Is there a way to force this to be correctly resolved? (without directly specifying what coerce should coerce into) Or maybe there is other clean solution? (SO answers suggest mostly the coerce)
Solution 1:[1]
The lens solution you may be looking for is in Control.Lens.Wrapped:
{-# LANGUAGE DeriveGeneric, StandaloneDeriving #-}
import Control.Lens
import Control.Lens.Wrapped
import GHC.Generics
import Data.Foldable (toList)
newtype Foo = Foo [Int] deriving (Generic)
instance Wrapped Foo
bar :: [Int]
bar = toList . view _Wrapped' $ Foo [1,2,3]
Solution 2:[2]
The easiest answer is adding a field accessor:
type Foo :: Type
newtype Foo = Foo { getFoo :: [Int] }
bar :: [Int]
bar = toList $ getFoo $ Foo [1,2,3]
which works even if you parameterise Foo by the Foldable structure:
-- >> toList $ getFoo $ Foo [1,2,3]
-- [1,2,3]
-- >> toList $ getFoo $ Foo Nothing
-- []
type Foo :: (Type -> Type) -> Type
newtype Foo f = Foo { getFoo :: f Int }
If you do want guided coerce you can imagine a type family that resolves the underlying type.
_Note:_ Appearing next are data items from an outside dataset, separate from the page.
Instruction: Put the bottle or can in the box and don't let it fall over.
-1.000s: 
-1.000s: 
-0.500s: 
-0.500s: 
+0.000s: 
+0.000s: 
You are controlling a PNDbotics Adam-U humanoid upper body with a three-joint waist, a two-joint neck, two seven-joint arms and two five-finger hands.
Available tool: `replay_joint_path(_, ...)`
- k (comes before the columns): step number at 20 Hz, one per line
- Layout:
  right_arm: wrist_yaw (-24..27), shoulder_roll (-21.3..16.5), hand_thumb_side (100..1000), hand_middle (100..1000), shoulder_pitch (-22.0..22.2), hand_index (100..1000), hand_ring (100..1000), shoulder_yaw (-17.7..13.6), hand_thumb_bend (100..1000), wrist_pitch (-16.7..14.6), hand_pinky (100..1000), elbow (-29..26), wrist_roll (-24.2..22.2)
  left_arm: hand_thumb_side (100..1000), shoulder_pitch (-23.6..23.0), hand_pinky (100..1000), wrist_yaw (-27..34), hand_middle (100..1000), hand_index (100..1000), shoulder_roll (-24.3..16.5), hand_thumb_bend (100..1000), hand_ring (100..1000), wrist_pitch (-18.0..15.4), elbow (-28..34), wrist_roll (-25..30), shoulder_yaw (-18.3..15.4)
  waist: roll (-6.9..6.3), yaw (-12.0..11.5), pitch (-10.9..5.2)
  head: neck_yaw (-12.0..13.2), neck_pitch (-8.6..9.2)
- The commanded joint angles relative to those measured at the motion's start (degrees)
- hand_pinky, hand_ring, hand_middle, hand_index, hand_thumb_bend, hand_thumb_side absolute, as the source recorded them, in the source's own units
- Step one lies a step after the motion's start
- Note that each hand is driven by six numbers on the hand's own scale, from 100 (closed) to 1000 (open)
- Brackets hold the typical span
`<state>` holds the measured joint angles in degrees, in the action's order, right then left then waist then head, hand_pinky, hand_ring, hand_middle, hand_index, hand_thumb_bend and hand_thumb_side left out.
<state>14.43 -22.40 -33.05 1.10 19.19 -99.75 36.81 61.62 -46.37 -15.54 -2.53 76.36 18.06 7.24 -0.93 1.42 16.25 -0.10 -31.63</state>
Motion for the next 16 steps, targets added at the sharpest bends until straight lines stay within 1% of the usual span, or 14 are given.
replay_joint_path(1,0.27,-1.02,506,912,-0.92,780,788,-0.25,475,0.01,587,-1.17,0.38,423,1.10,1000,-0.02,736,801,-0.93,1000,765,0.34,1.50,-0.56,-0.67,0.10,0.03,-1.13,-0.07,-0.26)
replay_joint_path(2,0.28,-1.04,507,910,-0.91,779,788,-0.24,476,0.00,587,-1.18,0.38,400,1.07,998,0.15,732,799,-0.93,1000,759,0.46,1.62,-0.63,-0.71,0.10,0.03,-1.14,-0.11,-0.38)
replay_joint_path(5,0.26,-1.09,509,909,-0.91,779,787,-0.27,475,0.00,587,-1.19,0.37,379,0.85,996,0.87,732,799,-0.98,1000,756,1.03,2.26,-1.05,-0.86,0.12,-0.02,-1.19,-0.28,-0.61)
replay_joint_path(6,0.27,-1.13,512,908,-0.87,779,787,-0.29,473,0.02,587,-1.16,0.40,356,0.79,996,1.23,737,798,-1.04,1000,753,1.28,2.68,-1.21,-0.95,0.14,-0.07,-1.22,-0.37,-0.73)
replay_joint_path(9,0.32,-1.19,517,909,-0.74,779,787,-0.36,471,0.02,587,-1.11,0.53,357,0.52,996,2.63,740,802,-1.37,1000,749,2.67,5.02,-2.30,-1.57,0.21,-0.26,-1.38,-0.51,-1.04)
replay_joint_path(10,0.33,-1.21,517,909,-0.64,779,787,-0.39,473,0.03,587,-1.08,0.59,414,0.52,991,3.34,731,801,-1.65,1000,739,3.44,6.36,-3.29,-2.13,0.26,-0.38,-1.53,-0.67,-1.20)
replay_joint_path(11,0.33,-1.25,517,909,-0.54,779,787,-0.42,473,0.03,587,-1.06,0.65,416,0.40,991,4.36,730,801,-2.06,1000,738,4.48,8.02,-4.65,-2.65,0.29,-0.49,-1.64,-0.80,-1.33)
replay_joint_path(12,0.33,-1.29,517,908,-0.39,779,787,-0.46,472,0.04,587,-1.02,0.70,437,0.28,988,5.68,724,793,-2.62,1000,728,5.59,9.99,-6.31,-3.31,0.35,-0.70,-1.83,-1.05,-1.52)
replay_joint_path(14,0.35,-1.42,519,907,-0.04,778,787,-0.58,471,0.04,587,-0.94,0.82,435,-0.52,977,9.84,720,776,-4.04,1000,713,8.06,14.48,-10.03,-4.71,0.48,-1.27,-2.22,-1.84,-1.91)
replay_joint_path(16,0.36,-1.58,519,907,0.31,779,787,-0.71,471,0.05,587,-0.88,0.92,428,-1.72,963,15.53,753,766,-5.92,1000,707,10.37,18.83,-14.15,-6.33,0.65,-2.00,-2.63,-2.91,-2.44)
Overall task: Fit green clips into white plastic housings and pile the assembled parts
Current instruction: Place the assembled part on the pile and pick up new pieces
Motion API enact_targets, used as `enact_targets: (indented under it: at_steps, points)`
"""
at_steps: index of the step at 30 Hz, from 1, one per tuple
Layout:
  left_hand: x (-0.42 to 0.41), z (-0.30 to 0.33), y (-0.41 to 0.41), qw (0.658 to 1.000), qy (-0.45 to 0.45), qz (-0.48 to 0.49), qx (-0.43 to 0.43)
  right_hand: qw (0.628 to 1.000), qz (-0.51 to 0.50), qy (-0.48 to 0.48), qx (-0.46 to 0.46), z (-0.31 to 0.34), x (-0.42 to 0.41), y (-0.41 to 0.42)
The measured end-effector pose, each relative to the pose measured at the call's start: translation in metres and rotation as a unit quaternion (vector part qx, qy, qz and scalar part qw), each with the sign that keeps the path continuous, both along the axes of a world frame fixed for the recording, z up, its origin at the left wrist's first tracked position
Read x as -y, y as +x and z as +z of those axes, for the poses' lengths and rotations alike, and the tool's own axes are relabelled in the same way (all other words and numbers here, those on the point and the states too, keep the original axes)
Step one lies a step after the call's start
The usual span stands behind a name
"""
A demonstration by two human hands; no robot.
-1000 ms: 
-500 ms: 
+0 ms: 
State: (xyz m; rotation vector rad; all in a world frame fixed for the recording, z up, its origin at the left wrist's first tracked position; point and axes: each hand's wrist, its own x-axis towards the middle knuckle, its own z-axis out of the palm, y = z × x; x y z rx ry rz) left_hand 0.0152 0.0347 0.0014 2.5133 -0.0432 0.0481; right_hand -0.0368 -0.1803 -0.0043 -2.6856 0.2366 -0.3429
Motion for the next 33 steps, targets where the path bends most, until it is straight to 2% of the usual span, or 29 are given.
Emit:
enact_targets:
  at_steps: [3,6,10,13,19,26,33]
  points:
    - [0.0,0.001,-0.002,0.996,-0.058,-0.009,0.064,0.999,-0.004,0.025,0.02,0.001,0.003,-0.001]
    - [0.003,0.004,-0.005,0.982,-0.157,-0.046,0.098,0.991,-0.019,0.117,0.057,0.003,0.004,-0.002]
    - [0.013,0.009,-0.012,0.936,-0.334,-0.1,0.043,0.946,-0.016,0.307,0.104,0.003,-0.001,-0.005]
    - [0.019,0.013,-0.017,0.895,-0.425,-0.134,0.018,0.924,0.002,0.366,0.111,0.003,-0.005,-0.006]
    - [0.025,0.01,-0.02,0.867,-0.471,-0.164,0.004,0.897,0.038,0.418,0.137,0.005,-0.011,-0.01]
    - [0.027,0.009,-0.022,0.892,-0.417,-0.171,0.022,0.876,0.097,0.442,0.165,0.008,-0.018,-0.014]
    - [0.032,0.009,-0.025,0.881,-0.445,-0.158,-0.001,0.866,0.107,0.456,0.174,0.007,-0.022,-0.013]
This is a standalone type family, unlike the associated Wrapped from the lens answer. I personally think this type family ought to be included in the standard library with instances magically generated by GHC.
type Underlying :: Type -> Type
type family Underlying a
type instance Underlying Foo = [Int]
type instance Underlying Any = Bool
type instance Underlying All = Bool
-- ..
underlying :: Coercible a (Underlying a) => a -> Underlying a
underlying = coerce
bar :: [Int]
bar = toList $ underlying $ Foo [1,2,3]
We don't need to define individual underlying unwrappings, all the definitions are coerce. You can now replace coerce with underlying which gives the compiler some guidance and it replaces getFoo; even in the parameterised case:
type instance Underlying (Foo f) = f Int
-- >> toList $ underlying $ Foo [1,2,3]
-- [1,2,3]
-- >> toList $ underlying $ Foo Nothing
-- []
Without the type family to tell what the target type is coerce is too general. There are arbitrarily many types coercible to/from Foo:
coerce
:: Foo -> [Int]
:: Foo -> Identity [Int]
:: Foo -> Identity (Sum (Product (Alt Identity (Ap [] Int))))
:: ..
I consider raw coerce appearing in code to be an anti-pattern because of this inference problem, and try to replace it with other abstractions like GeneralizedNewtypeDeriving or DerivingVia when I can.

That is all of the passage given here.